▶ **Assigned task**
Where the string "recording" appears in a line of the data, show that line.

▶ **Given information**
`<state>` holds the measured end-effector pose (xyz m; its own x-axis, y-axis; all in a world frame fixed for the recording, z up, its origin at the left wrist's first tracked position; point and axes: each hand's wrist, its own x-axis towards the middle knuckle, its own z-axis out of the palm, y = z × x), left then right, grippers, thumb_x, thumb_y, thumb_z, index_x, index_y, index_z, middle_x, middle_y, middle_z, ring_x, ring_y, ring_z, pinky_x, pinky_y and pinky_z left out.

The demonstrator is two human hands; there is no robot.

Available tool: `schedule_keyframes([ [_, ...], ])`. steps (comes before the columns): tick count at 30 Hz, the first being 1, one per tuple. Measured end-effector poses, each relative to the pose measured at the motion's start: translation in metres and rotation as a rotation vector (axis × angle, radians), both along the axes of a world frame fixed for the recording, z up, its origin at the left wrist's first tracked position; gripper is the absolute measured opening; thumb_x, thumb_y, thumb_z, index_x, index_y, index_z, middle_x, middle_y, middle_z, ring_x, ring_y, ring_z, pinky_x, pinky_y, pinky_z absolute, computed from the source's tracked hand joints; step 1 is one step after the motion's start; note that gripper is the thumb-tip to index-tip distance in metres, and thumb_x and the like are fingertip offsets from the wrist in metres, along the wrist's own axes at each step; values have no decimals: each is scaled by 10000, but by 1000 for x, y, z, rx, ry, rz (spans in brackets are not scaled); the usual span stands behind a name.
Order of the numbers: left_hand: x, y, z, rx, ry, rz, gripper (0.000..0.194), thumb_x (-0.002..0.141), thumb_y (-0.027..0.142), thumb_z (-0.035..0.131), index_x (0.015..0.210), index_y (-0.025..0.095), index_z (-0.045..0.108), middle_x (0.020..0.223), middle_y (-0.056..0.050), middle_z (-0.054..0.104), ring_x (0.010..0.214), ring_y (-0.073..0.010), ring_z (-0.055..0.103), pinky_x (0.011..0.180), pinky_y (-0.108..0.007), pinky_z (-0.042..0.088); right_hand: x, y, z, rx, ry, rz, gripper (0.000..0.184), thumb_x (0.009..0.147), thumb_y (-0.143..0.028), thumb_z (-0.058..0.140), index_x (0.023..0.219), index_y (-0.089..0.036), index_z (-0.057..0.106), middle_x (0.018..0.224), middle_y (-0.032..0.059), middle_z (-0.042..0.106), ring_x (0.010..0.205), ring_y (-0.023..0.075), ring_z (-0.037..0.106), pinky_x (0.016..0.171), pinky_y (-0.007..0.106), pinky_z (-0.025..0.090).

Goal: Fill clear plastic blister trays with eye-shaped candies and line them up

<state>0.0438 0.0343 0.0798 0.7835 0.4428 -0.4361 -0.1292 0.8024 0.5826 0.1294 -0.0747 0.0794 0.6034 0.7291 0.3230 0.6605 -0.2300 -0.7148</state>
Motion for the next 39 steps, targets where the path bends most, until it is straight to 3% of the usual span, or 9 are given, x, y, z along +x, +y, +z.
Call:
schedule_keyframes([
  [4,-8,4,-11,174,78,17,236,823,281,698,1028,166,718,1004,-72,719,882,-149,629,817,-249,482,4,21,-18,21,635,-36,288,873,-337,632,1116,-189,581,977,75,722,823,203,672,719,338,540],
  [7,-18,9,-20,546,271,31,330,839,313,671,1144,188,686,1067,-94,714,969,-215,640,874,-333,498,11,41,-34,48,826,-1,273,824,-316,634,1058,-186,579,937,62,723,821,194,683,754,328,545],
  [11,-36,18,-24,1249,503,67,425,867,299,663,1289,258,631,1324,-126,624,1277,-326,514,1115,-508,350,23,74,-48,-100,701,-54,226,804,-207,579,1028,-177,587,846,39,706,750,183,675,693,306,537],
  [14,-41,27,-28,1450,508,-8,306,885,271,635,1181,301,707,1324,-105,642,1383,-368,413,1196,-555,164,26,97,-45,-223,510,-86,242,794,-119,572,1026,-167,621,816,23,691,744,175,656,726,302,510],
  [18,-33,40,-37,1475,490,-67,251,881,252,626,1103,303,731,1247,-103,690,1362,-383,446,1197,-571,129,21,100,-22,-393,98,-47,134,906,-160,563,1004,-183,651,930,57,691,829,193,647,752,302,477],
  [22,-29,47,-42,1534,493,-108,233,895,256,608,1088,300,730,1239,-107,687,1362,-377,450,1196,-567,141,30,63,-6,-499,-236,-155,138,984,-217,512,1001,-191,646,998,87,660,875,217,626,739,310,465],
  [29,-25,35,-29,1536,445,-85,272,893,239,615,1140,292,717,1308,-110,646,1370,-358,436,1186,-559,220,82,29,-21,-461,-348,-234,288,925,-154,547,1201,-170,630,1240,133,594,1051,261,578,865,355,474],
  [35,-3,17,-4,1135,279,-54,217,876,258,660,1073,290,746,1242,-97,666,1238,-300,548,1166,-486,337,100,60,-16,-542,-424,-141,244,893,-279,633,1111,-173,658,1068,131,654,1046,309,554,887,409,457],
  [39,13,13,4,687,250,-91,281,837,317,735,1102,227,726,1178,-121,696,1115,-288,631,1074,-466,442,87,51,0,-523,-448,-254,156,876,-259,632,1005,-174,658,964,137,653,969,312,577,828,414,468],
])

▶ **Answer space**
`<state>` holds the measured end-effector pose (xyz m; its own x-axis, y-axis; all in a world frame fixed for the recording, z up, its origin at the left wrist's first tracked position; point and axes: each hand's wrist, its own x-axis towards the middle knuckle, its own z-axis out of the palm, y = z × x), left then right, grippers, thumb_x, thumb_y, thumb_z, index_x, index_y, index_z, middle_x, middle_y, middle_z, ring_x, ring_y, ring_z, pinky_x, pinky_y and pinky_z left out.
Available tool: `schedule_keyframes([ [_, ...], ])`. steps (comes before the columns): tick count at 30 Hz, the first being 1, one per tuple. Measured end-effector poses, each relative to the pose measured at the motion's start: translation in metres and rotation as a rotation vector (axis × angle, radians), both along the axes of a world frame fixed for the recording, z up, its origin at the left wrist's first tracked position; gripper is the absolute measured opening; thumb_x, thumb_y, thumb_z, index_x, index_y, index_z, middle_x, middle_y, middle_z, ring_x, ring_y, ring_z, pinky_x, pinky_y, pinky_z absolute, computed from the source's tracked hand joints; step 1 is one step after the motion's start; note that gripper is the thumb-tip to index-tip distance in metres, and thumb_x and the like are fingertip offsets from the wrist in metres, along the wrist's own axes at each step; values have no decimals: each is scaled by 10000, but by 1000 for x, y, z, rx, ry, rz (spans in brackets are not scaled); the usual span stands behind a name.

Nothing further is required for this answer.